Prévenir le suicide maternel : "Nous manquons encore d’unités mères-enfants"
Un suicide par mois chez les futures ou jeunes mamans
Entre 2013 et 2015, 35 futures ou jeunes mamans se sont suicidées, soit 13,4% des morts maternelles sur la période allant de la grossesse jusqu’à 1 an après l’accouchement. "Quand notre chef de service nous a parlé des résultats de cette enquête nationale, j’ai été stupéfaite. Dans ma pratique, je n’ai été confrontée qu’une seule fois au suicide d’une jeune maman que j’avais pourtant réussi à hospitaliser en urgence. Cela a été un véritable drame dans mon histoire professionnelle", nous confie le Dr Patricia Pasi Delay, psychiatre au sein de la maternité de la Croix-Rousse (Lyon) et qui a accepté de contribuer à l’enquête nationale chargée de mettre en lumière les causes de ces suicides maternels, et les moyens pouvant être mis en œuvre pour les éviter.
"Il est clair que pour nous, mourir au 21ème siècle avant, pendant ou après l’accouchement, est devenu quelque chose d’inimaginable, d’intolérable. Car la diminution drastique de la mortalité maternelle et infantile est certainement le plus grand progrès du dernier siècle", poursuit-elle.

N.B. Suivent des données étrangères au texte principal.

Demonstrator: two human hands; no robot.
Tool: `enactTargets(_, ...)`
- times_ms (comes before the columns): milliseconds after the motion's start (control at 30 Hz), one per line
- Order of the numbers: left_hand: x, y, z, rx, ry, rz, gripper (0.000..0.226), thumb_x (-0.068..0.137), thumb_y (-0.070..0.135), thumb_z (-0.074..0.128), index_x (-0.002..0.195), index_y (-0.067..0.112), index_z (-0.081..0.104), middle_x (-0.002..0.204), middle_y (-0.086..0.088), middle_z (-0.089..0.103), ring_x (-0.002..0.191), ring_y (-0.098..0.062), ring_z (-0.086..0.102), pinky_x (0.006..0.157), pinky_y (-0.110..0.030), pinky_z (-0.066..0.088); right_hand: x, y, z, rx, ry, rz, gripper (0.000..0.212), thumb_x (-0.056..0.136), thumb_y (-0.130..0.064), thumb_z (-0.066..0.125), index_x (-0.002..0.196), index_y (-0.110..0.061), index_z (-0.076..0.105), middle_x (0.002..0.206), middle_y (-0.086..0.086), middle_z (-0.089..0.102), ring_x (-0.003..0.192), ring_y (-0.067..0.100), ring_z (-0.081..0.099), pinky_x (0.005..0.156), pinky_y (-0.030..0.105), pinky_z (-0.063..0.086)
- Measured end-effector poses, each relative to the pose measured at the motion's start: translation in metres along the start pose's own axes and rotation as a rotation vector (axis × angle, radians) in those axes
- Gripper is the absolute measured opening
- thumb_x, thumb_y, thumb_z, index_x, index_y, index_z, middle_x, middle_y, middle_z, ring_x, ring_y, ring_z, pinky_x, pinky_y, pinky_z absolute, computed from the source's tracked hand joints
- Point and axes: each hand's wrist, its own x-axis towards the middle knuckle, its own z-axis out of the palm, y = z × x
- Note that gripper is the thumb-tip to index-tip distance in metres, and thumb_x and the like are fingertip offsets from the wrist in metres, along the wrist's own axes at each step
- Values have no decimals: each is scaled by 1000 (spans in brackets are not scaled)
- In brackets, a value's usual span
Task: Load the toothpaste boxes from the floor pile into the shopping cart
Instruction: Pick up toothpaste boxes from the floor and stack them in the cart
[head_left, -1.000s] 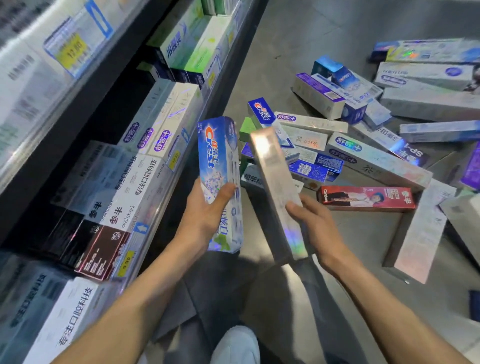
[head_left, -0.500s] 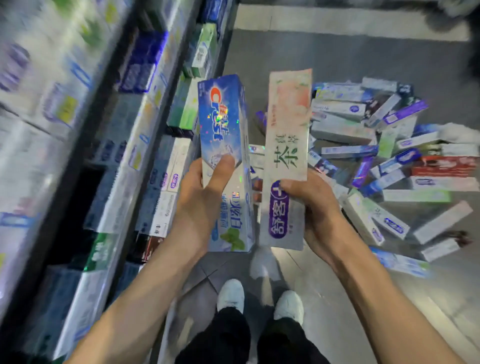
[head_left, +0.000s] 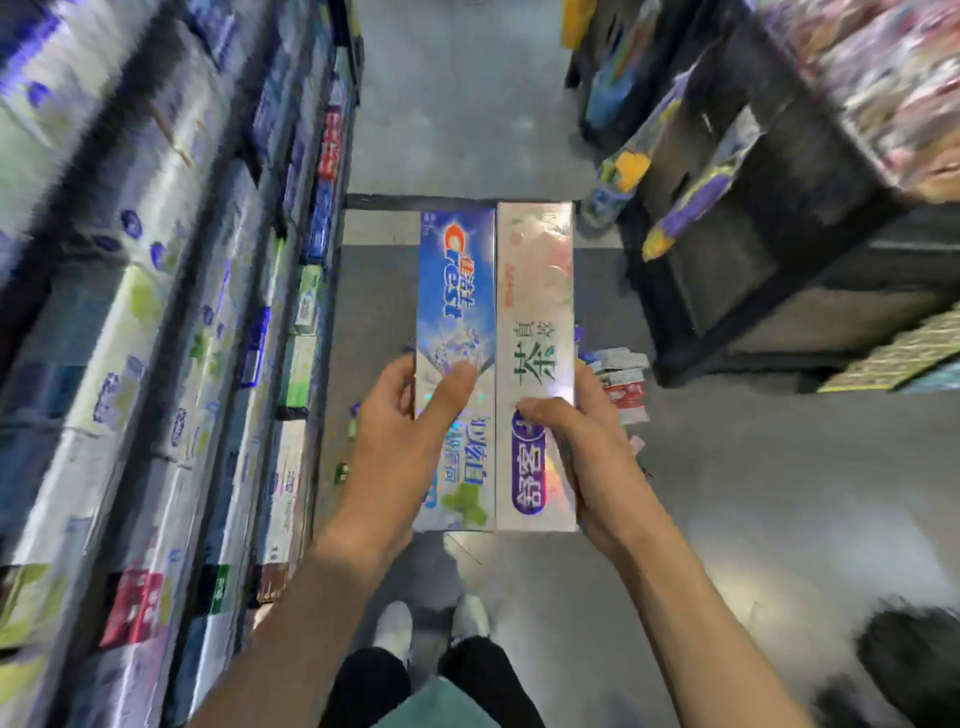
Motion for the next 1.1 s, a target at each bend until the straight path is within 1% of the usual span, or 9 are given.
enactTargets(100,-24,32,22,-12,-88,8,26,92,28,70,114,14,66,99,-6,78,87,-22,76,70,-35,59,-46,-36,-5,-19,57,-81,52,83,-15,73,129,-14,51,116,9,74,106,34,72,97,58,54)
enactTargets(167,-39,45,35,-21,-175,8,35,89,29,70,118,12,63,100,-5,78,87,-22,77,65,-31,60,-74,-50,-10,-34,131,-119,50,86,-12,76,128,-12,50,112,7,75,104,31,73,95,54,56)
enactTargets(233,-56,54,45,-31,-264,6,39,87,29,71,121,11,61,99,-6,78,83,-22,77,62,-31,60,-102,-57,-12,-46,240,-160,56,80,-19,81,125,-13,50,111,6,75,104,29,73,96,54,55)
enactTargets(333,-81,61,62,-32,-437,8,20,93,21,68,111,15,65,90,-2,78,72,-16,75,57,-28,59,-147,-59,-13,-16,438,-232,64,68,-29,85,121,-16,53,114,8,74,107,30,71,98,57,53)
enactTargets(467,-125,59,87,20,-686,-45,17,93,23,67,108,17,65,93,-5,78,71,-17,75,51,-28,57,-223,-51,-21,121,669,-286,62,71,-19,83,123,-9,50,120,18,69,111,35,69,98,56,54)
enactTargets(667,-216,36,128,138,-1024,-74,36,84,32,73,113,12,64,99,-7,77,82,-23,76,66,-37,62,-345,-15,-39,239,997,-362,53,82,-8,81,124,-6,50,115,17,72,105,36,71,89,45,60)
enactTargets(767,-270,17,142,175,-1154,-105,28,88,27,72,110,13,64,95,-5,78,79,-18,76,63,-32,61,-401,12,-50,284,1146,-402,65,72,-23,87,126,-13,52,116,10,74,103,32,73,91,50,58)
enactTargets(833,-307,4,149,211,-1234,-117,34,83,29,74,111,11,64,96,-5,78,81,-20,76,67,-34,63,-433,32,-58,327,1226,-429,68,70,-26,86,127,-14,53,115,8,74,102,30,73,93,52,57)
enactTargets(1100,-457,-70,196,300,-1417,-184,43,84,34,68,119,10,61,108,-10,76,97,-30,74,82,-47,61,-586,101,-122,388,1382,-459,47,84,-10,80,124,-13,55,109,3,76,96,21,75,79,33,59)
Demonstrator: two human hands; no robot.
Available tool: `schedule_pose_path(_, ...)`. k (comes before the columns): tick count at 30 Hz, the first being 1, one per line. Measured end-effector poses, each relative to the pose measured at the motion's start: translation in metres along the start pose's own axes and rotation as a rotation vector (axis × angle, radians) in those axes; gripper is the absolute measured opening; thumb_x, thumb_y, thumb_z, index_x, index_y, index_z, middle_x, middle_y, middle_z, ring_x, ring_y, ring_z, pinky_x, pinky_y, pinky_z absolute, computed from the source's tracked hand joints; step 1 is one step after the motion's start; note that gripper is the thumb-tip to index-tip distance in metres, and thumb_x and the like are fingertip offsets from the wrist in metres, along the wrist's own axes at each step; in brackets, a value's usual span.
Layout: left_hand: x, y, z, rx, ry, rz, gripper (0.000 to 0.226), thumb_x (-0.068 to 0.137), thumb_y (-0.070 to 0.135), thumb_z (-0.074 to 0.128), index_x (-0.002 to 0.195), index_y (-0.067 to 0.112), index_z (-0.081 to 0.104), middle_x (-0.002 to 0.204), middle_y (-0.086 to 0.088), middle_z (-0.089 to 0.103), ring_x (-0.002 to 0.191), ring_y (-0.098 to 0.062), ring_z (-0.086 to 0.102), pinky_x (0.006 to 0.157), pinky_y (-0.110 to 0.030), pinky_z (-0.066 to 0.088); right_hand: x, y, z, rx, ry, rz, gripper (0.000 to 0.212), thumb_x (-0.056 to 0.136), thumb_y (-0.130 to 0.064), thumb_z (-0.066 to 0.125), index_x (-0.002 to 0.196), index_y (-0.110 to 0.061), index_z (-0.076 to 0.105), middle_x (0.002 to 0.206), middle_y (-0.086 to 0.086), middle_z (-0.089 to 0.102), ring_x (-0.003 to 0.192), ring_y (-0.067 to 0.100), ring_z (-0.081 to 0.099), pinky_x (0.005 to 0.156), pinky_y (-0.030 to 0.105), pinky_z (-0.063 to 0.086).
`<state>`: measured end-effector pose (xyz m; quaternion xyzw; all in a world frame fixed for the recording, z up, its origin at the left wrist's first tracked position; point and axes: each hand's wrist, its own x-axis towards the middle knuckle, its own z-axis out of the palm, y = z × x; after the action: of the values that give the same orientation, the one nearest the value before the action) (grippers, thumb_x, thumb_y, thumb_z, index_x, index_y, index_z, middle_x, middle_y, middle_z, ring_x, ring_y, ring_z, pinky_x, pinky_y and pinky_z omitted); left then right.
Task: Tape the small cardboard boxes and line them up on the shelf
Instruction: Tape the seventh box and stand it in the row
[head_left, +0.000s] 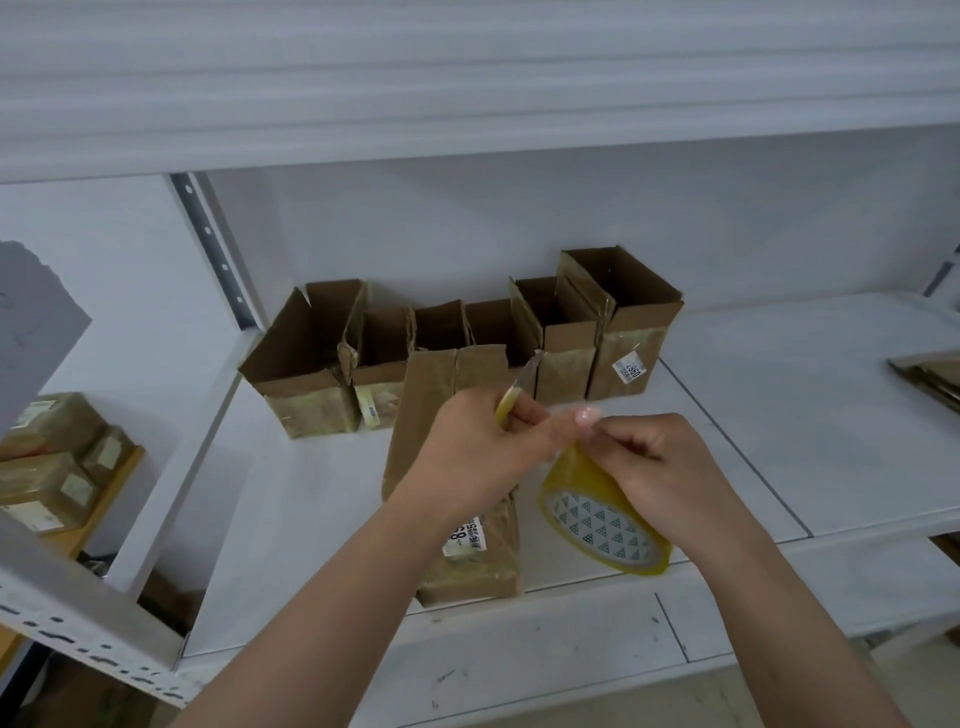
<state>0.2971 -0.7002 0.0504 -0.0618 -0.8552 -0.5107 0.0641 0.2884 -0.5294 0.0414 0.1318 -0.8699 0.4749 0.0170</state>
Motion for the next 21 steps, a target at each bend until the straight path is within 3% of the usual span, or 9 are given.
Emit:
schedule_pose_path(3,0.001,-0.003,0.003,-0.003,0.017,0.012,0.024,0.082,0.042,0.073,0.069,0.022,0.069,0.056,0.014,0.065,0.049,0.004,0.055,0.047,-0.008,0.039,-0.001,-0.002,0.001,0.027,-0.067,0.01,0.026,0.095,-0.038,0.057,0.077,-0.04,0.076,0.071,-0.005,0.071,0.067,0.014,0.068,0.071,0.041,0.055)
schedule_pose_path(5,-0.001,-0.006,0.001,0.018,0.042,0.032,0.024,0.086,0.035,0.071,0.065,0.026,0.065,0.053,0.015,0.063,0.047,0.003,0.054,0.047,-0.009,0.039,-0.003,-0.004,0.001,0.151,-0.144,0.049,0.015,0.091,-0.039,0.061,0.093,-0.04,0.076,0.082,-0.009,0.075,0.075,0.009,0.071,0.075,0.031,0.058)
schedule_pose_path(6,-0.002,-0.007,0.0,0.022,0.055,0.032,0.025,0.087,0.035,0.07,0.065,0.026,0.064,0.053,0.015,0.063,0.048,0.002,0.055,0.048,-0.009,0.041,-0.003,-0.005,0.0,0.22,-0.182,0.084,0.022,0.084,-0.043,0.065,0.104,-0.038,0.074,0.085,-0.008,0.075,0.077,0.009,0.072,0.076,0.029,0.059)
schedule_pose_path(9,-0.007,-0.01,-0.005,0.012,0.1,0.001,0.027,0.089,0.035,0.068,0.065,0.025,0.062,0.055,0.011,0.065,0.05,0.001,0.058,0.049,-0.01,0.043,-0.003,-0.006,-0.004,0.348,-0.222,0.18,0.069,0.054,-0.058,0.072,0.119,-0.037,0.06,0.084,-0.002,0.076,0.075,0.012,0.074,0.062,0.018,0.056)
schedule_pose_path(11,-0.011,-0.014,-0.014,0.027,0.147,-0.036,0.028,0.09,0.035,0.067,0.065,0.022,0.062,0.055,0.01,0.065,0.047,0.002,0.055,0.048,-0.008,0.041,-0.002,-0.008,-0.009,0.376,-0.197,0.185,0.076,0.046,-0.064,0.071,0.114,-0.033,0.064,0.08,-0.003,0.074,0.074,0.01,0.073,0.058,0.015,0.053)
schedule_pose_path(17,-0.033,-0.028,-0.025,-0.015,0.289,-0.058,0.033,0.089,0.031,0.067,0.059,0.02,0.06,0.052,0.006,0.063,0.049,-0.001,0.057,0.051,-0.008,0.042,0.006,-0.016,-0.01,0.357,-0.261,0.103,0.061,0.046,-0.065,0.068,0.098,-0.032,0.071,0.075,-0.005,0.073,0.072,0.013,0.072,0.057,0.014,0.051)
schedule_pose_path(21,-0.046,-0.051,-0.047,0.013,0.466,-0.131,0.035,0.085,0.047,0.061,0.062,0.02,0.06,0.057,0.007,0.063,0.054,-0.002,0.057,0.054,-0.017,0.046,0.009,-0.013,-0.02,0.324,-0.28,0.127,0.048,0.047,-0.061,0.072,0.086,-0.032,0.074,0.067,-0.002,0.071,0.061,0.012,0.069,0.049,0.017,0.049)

La précarité, un facteur aggravant
Il n’existe aucun profil type et malheureusement, toute femme est potentiellement fragile pendant la grossesse et surtout le post-partum, une période de grands chamboulements physiques et psychiques. Toutefois, il est apparu que la géographie avait un impact, avec un risque 4 fois plus élevé dans les territoires d’Outre-mer, ou encore parmi les populations de migrants, notamment d’Afrique subsaharienne (risque 2,5 fois plus élevé).
"Même si le suicide maternel peut survenir chez n’importe quelle femme, la précarité, qui se cumule à un risque psychique, semble être un facteur important dans plusieurs parcours de vie que j’ai pu analyser. Par exemple, certaines femmes sans-papiers n’ont pas pu accéder à des unités mère-enfant, ou même des foyers mère-enfant. On a aussi des problématiques où les mères ne peuvent pas aller voir leur enfant placé ou en néonatologie", rapporte le Dr Sylvie Viaux, pédopsychiatre à la maternité de la Croix Rousse et membre du pôle d’experts dans l’enquête du CNEMM.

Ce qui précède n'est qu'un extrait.